An der Tür drehte ich mich noch einmal um. „Stimmt es, dass die Vatikanbank immer noch Geld von der Mafia wäscht?“

Zugegeben, das war frech und unhöflich. Aber die Spatzen pfiffen es von den Dächern, dass diese Praxis entgegen aller Verlautbarungen immer noch nicht aufgegeben worden war.

„Was erlauben Sie sich! Ich habe das absolute Vertrauen des Heiligen Vaters!“, brüllte er los. Er schien dicht vor einem Schlaganfall zu stehen.

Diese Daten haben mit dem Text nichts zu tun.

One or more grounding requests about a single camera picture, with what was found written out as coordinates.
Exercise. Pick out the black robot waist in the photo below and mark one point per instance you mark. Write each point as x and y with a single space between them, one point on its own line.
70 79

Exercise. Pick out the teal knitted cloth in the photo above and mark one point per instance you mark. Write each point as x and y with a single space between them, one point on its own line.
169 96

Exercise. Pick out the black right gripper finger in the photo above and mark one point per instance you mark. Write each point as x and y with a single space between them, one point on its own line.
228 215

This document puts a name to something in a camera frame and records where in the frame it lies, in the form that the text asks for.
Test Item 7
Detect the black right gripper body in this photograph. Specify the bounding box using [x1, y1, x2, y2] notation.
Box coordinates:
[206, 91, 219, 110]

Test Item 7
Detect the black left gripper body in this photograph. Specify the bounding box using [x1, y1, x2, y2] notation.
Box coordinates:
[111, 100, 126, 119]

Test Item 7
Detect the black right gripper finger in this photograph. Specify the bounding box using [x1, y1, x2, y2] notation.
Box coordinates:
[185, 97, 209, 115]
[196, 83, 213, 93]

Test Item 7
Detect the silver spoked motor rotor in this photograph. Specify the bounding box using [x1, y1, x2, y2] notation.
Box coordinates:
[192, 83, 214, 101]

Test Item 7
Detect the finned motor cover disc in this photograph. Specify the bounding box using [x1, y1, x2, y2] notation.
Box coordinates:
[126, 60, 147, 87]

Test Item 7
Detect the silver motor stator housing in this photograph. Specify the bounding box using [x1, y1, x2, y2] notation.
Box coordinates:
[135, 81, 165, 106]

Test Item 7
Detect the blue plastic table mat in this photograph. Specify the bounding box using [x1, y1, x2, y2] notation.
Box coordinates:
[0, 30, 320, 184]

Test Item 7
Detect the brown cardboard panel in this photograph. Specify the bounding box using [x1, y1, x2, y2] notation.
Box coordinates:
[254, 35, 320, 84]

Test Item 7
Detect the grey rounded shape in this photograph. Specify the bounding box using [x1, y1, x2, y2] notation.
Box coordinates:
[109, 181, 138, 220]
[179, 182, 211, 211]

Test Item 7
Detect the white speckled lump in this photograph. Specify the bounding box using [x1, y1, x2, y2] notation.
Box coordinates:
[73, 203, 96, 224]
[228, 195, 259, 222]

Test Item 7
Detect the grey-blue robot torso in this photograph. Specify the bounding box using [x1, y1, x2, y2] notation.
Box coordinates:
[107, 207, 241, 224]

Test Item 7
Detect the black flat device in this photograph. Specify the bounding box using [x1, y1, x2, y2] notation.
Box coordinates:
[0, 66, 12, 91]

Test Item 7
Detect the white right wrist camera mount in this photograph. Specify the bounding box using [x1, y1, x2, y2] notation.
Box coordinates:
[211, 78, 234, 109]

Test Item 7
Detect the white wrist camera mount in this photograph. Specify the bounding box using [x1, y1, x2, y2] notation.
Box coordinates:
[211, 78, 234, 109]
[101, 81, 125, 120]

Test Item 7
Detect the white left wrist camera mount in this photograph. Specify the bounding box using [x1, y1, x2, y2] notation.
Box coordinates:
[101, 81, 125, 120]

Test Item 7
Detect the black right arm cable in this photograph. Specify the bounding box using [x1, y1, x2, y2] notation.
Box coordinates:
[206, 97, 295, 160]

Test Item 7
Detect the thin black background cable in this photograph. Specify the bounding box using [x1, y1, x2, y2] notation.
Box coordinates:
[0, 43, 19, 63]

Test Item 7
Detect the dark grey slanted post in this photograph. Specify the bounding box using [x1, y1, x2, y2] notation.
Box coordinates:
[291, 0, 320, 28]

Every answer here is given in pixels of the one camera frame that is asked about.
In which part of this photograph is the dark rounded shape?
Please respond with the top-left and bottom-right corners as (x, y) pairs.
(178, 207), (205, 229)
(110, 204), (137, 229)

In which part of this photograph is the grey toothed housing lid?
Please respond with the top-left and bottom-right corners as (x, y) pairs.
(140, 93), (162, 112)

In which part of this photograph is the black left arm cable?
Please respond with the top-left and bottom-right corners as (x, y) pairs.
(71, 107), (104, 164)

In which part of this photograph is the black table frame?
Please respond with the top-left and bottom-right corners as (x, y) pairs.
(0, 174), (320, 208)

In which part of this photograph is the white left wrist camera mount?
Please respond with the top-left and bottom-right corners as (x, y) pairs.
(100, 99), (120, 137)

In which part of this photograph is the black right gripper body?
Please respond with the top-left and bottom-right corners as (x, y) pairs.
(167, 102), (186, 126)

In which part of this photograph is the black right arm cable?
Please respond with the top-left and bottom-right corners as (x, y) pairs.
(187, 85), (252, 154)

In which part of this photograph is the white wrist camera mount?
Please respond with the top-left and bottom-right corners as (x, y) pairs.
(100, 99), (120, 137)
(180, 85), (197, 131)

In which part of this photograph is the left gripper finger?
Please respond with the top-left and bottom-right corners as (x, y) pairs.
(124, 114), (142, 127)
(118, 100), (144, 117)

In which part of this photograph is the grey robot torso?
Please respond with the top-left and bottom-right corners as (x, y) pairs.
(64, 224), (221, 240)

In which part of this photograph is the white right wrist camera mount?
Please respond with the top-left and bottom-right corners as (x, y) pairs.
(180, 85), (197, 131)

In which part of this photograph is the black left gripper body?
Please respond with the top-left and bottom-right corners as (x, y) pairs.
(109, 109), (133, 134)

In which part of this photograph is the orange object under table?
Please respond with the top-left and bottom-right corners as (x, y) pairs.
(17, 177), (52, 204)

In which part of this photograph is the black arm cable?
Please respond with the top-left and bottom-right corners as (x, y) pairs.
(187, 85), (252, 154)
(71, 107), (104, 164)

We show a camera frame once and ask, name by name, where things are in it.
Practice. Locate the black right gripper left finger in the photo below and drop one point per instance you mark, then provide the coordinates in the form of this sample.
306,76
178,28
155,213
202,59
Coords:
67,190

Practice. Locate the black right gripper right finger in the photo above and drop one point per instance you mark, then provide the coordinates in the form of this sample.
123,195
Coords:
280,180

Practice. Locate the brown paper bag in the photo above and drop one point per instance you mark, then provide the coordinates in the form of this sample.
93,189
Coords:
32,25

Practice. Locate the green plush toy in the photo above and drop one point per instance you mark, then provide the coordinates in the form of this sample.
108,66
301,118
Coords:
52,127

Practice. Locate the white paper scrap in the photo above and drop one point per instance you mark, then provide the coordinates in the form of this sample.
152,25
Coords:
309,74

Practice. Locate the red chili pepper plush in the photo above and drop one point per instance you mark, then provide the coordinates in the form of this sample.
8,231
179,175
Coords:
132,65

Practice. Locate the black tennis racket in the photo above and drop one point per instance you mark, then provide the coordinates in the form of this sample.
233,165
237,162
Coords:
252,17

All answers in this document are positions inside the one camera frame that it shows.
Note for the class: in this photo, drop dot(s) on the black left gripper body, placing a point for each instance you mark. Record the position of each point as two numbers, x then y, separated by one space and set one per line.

„Verstehe. Ein Dementi hört sich anders an!“

„Raus! Sie … Sie …! Schleppen Sie mir diesen Kerl nicht noch einmal an!“, wandte er sich an den Kardinal.

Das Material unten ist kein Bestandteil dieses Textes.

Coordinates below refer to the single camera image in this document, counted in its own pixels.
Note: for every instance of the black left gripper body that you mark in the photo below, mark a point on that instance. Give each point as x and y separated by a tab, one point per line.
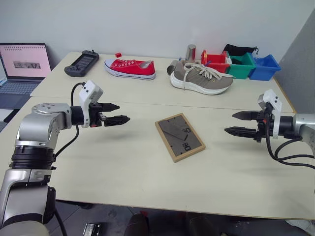
94	115

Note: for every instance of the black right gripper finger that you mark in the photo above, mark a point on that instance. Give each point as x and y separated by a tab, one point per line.
243	132
246	115

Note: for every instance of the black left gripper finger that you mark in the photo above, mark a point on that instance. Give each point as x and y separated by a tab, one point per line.
116	120
110	107

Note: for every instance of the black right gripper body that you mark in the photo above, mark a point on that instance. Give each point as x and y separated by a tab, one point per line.
265	130

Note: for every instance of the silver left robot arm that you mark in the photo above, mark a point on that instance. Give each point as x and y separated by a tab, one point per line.
32	127

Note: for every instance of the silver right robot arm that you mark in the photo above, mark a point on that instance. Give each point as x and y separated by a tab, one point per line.
304	125

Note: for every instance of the laptop with pink screen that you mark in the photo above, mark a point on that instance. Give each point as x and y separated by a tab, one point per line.
22	64

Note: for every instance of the red canvas sneaker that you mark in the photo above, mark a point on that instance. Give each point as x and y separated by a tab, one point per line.
130	67

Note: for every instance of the green plastic bin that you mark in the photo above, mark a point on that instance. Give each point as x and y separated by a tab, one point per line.
242	67

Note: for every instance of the blue plastic bin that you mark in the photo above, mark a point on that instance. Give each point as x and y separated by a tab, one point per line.
264	70

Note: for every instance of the black handheld game controller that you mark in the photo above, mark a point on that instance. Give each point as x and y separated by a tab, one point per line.
82	62

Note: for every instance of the small red block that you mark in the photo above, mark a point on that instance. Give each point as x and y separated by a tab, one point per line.
118	54

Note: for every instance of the taupe sneaker with white sole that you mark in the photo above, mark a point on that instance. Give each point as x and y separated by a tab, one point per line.
199	78

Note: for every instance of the red plastic bin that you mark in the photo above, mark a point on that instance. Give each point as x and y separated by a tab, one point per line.
217	60

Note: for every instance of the wooden framed rectangular clock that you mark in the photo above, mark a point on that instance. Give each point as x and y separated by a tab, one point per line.
178	137

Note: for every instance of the grey partition panel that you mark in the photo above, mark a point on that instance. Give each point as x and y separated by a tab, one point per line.
299	64

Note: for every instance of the silver metal can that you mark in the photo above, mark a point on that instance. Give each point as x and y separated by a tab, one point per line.
190	52

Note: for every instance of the dark rounded shape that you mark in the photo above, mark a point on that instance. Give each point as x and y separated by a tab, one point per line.
136	225

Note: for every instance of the small metal box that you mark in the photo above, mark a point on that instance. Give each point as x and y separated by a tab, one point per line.
93	229

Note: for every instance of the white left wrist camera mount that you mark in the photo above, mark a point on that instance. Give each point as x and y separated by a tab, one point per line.
90	91

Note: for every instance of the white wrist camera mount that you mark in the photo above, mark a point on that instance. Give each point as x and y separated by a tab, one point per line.
90	91
275	103

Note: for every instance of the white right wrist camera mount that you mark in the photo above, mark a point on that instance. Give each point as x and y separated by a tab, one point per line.
275	103

Wir gingen hinaus. Die Nonne sah mich an, als wäre ich der Leibhaftige persönlich.

„War das nötig?“, klagte Wischnewski.

„Der Besitz des Zusatzvertrages kann Millionen wert sein. Und wo Geld ist, nehme ich die Witterung auf. Und Bischof Kaczinski verwaltet die Milliarden des Vatikans, deswegen musste ich feststellen, was für ein Mensch er ist.“

Man sah dem Kardinal an, dass er sich die Frage stellte, ob es richtig gewesen war, den Mann aus Hamburg zu engagieren. Ich verabschiedete mich von ihm und wir versprachen einander, uns auf dem Laufenden zu halten.

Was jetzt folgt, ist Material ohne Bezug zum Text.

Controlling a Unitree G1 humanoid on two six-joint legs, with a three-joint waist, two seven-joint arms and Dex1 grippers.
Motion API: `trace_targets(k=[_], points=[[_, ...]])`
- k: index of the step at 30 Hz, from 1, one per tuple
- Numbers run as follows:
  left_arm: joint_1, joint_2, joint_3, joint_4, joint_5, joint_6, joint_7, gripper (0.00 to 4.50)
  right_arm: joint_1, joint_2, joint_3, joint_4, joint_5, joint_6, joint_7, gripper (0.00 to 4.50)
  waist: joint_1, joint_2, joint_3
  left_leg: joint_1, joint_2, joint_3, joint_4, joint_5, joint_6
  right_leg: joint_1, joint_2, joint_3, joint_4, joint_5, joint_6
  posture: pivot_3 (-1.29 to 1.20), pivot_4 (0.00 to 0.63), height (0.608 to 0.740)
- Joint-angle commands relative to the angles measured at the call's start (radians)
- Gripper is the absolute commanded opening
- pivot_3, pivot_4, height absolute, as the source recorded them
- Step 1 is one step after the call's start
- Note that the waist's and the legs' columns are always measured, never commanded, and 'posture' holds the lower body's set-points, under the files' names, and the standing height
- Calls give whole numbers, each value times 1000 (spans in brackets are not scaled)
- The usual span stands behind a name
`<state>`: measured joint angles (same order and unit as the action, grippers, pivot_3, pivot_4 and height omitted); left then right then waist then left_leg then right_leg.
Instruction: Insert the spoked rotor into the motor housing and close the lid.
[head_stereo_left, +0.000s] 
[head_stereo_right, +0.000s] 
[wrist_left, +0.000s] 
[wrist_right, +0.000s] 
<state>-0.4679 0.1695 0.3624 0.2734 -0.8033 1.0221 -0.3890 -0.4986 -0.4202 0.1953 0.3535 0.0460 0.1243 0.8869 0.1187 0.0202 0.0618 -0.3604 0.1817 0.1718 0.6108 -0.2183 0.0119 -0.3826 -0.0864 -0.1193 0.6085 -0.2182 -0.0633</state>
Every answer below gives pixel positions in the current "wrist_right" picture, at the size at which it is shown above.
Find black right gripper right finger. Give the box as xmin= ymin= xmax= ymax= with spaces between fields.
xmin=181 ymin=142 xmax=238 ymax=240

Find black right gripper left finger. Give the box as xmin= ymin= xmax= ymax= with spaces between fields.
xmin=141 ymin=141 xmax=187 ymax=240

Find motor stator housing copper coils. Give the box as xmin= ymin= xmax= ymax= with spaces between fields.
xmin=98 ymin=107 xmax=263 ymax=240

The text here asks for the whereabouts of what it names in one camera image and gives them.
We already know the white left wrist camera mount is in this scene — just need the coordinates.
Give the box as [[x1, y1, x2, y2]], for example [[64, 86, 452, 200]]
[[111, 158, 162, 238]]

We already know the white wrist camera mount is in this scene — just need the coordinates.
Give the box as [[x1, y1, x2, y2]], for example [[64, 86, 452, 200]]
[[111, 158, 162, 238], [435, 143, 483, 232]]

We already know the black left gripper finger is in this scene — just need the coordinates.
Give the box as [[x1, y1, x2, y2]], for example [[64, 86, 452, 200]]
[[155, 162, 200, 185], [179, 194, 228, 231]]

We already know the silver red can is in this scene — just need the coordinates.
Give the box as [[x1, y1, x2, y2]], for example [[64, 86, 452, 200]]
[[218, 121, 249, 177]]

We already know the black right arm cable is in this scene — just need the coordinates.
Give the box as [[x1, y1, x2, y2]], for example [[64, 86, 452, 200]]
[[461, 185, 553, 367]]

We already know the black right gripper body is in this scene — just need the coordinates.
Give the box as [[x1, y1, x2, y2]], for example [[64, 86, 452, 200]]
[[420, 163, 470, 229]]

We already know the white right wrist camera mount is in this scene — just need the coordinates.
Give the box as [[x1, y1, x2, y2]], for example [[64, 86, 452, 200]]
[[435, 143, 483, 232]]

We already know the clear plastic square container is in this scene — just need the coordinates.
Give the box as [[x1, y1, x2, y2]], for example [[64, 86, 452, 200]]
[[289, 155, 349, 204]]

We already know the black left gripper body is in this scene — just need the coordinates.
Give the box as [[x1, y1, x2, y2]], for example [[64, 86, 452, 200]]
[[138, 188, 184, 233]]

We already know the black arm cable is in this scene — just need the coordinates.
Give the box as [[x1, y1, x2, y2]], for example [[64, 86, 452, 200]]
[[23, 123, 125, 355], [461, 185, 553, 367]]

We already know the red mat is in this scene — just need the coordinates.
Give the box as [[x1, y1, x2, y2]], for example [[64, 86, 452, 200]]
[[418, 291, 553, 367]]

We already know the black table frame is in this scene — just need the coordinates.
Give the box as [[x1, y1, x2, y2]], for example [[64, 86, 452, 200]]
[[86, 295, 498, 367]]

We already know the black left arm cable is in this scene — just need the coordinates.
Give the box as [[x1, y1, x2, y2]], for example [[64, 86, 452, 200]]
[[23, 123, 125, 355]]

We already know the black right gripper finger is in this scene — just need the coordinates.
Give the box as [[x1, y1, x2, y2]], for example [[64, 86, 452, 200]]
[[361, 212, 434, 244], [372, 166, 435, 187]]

Als ich aus dem Torbogen auf den Petersplatz trat, sah ich mich noch einmal nach dem mächtigen Gotteshaus um. Wie viel Blut hatte der Bau einst gekostet. Schließlich war seine Finanzierung der Grund für den Ablasshandel gewesen und dieser wiederum hatte zum Schisma und letztendlich zum Dreißigjährigen Krieg geführt. Der Dom löste bei mir keine Emotionen aus. Das einzig wirklich schöne war die Pietà Maria und Jesus vom großen Michelangelo. Dass Maria eher wie seine Schwester aussah, war für mich kein Problem.

Ein Taubenschwarm flog über den Platz. Er lag still und friedlich im Sonnenlicht. Dabei hatte der Papst die Schlacht um Polen bereits eröffnet. Wie hätte ich auch ahnen können, dass ich in seinem Krieg eine wichtige Rolle spielen würde.